Apparently "Reality Bites."
February 28, 2009 2:27 PM | Reply | Permalink
I agree with everything you've got here Rotwang.
I would add only this... while I agree that $250K doesn't make one rich, from the standpoint of the family that makes $50K annually you are rich. Rockefeller you ain't, but you remain rich in the eyes of most of your fellow citizens who are making it and trying to keep their families together on an incredibly small sum. They, by the way, don't get to keep the entire $50K. They're really living on a whole lot less due to social security, medicate and income taxes. The average American family would gladly trade their income and lifestyle for that of the hard-pressed $250K family.

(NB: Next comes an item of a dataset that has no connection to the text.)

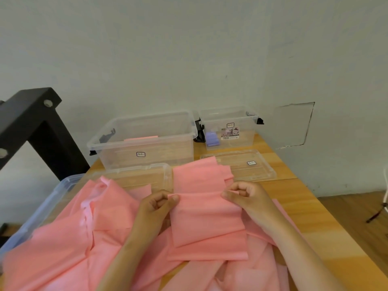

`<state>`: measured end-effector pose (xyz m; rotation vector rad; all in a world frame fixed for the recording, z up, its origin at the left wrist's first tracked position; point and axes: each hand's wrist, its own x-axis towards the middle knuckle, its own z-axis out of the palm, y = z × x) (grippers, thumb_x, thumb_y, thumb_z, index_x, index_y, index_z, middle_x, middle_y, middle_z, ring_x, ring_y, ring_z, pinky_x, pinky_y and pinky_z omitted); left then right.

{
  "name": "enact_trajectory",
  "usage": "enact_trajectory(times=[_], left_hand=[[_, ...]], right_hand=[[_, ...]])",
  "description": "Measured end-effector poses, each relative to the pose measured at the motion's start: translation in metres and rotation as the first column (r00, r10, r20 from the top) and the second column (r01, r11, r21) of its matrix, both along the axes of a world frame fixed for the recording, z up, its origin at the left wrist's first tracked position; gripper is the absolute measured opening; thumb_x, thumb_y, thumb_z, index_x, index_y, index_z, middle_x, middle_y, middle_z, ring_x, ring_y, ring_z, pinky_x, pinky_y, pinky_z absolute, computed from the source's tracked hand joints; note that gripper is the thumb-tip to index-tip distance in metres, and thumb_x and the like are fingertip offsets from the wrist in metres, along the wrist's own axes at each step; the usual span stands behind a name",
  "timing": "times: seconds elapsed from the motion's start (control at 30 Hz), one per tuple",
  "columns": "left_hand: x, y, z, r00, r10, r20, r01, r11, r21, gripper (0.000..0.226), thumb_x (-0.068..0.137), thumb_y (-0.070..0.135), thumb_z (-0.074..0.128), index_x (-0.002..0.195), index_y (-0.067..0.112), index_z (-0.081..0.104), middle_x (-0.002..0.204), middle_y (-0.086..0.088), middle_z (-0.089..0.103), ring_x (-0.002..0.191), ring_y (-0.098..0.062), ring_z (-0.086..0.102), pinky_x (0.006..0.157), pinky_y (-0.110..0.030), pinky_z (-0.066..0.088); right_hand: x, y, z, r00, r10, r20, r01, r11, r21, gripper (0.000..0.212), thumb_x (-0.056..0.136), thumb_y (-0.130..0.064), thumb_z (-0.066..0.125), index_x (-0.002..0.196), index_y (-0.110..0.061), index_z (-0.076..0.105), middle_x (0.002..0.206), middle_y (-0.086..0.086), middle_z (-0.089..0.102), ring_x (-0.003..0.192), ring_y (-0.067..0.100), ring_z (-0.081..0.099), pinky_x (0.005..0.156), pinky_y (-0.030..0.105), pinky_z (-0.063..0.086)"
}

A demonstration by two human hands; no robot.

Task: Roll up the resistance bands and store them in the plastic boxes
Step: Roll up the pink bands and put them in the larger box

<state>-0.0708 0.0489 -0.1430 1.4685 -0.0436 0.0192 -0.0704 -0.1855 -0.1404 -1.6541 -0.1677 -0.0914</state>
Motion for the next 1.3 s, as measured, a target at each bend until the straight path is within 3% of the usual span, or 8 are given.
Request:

Thus, it seems only good manners for those making $250K and up and those who pander to them to keep their friggin mouths shut about having to pay a bit more in tax under Obama which is still less than they ought to have to pay. This is particularly true the higher up the income scale you go.

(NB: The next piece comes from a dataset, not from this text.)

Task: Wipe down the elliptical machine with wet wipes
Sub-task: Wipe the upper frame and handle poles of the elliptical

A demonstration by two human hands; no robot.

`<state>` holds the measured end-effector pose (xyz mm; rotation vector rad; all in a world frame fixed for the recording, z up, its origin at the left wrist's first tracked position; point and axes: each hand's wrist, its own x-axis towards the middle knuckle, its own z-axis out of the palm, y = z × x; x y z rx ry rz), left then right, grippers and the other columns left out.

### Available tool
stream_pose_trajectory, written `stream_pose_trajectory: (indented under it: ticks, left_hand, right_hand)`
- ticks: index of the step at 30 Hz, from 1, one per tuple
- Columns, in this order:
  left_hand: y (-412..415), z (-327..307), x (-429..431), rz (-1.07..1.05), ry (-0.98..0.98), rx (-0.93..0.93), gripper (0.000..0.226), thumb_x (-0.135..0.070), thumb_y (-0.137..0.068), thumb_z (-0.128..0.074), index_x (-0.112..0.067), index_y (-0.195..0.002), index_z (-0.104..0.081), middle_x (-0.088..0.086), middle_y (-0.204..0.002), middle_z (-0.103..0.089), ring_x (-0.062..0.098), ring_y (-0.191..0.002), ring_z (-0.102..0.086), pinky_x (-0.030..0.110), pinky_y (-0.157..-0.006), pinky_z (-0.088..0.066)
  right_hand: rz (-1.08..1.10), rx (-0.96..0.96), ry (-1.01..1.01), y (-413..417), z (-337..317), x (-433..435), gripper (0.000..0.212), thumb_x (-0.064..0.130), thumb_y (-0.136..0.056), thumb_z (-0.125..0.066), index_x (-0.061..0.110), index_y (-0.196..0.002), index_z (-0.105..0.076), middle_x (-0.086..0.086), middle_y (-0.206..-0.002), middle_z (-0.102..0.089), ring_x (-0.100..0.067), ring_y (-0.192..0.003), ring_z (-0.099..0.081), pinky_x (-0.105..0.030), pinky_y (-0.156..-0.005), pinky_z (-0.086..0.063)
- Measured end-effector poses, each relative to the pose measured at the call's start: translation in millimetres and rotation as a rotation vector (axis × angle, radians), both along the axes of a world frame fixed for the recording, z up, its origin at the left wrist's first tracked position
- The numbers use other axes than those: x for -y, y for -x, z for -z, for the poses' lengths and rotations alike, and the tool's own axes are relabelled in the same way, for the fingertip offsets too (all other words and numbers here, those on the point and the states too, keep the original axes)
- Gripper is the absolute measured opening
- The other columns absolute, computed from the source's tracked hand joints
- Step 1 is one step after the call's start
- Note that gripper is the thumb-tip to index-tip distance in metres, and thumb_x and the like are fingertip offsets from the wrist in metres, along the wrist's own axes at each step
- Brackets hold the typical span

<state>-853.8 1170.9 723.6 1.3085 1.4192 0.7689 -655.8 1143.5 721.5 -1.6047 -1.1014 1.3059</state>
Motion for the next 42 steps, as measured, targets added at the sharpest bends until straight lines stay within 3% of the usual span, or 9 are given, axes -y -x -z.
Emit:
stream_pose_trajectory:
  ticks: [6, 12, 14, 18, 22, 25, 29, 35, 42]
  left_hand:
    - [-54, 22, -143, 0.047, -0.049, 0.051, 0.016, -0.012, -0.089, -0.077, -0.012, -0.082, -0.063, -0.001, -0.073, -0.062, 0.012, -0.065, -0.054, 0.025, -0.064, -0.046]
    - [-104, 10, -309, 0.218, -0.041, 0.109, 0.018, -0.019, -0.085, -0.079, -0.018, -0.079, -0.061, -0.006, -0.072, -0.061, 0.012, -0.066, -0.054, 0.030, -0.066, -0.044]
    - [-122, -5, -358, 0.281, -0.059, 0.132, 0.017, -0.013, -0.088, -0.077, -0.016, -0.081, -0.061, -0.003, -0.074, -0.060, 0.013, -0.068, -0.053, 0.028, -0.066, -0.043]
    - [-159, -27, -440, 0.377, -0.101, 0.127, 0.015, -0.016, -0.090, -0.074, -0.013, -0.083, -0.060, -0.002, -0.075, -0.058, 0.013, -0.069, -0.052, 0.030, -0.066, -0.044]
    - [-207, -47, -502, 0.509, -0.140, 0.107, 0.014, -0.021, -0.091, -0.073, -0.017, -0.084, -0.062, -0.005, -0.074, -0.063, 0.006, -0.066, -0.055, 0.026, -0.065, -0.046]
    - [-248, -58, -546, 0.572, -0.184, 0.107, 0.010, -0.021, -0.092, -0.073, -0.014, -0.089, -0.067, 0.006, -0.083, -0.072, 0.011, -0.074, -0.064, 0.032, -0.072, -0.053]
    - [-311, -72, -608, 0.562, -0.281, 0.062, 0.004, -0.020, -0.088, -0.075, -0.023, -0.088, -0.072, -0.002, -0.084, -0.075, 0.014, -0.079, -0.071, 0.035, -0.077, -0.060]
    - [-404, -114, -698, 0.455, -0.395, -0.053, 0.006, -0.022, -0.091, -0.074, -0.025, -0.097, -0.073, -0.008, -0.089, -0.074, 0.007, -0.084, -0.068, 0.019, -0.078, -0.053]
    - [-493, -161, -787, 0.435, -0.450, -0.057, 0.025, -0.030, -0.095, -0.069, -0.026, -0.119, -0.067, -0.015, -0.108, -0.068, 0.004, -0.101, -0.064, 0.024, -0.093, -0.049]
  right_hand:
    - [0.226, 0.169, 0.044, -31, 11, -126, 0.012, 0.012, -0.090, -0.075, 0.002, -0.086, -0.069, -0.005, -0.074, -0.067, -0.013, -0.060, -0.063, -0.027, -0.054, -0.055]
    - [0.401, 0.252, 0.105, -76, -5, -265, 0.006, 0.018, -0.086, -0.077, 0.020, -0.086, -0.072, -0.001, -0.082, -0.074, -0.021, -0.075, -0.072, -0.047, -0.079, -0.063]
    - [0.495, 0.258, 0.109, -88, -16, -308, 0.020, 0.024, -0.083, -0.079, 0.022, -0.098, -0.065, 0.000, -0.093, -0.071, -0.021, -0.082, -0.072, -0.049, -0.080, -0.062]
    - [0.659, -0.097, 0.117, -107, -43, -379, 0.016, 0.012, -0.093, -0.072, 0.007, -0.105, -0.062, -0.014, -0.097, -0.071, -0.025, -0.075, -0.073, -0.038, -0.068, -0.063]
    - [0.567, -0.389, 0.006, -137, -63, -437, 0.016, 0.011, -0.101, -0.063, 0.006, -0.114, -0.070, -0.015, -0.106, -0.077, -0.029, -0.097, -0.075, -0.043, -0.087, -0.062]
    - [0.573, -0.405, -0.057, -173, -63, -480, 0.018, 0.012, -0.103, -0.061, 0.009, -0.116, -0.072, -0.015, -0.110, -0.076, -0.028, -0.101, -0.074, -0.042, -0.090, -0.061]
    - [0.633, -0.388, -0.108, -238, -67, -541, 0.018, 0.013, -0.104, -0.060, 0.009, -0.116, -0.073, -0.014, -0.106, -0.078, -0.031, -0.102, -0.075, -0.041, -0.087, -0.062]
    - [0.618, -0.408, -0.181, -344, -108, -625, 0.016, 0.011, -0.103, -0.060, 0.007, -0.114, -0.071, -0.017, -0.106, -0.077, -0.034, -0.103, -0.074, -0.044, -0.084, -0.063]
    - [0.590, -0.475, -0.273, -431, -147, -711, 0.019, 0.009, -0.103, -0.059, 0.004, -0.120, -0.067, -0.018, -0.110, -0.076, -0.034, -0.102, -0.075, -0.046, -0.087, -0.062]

February 28, 2009 2:33 PM | Reply | Permalink
Sorry, that should be "mediare" and not "medicate" above.
February 28, 2009 2:34 PM | Reply | Permalink
Oy! I mean "medicare". Sorry.
February 28, 2009 2:35 PM | Reply | Permalink
Thanks, oleeb! I can always count on you to cut through the bs and make the sensible argument from the populist's perspective - which is exactly the perspective the original patriots took as they sipped their beers at Faneuil Hall.
March 1, 2009 2:44 AM | Reply | Permalink
As much as they cared about the common man, our original patriots were hardly populists. They created a system in which blacks were 3/5 of a human and only landowners had a say in governing the country. They were patriots to be sure for having defeated King George and for creating a system that allowed for a long, slow perfecting over the intervening 230 years, but populists they were not.
March 1, 2009 8:12 AM | Reply | Permalink
Oh, but how I wish you had the chance to tell that to Sam Adams to his face, and perhaps to the thousands standing on the wharf during the Boston Tea Party as well!
I would of course expect an argument on semantics from you, jason, but despite the particular anomalies in the original Constitution that reflected the prejudices and the realities of the times, it cannot reasonably be argued that this is anything but a populist document enacted from within a populist movement. I believe nearly 250years of interpretation and refinement would support my argument.
To the best of their abilities, these patriots remained true to the principles outlined in the Declaration of Independence, and I know of no better document outlining the parameters for populist governance that has ever been written, even to this day.
To look down one's nose and apply today's standards to the leaders of this country over 200 years ago is to sniff reprovingly as any good Tory might do. But it doesn't diminish their amazing accomplishments on behalf of the people one iota.
March 1, 2009 9:34 AM | Reply | Permalink
Of course I wasn't speaking of Sam Adams or any of the more working class patriots from the era, but that hardly makes the entire system one rooted in populism. The entire system was one designed to transfer the power and wealth from a noble aristocracy to one rooted in commercial interests.
Why do you always offer straw-man arguments that have very little to do with my main point?
I am not arguing semantics. I am arguing intellectual honesty and historical context when trying to put our forebears up on pedestals. Accusing me of being a "Tory" doesn't negate the basic facts of my argument which is that this experiment in representative democracy started with enormous inequalities built in and has remained mostly unequal ever since, notwithstanding our advancement in other areas.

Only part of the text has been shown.